───── Information provided

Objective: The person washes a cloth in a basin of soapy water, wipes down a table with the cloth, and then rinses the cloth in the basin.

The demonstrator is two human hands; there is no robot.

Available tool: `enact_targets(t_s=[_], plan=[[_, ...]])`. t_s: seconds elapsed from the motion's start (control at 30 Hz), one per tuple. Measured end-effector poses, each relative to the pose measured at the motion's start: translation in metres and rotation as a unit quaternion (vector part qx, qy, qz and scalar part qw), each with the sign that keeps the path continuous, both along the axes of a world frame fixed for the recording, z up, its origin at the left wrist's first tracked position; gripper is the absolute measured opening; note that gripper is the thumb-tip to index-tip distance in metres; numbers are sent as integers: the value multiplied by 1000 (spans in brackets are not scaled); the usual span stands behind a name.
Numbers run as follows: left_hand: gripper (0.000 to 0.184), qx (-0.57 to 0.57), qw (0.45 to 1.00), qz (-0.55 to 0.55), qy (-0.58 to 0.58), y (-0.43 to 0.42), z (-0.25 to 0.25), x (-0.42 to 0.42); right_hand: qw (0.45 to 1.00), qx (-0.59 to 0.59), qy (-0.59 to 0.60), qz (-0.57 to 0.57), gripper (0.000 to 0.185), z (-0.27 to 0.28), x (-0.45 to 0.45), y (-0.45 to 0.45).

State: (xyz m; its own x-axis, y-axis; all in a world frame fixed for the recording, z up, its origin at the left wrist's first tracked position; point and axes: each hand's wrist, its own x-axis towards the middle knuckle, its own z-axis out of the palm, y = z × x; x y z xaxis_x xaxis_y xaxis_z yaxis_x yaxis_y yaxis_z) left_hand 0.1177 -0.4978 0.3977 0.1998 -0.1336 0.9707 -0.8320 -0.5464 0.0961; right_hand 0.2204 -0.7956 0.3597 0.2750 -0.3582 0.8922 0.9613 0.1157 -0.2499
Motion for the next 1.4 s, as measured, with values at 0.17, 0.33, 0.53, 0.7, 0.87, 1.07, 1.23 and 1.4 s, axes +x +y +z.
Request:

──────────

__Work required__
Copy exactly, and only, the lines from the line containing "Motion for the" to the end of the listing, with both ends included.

__Response to the task__
Motion for the next 1.4 s, as measured, with values at 0.17, 0.33, 0.53, 0.7, 0.87, 1.07, 1.23 and 1.4 s, axes +x +y +z.
Request:

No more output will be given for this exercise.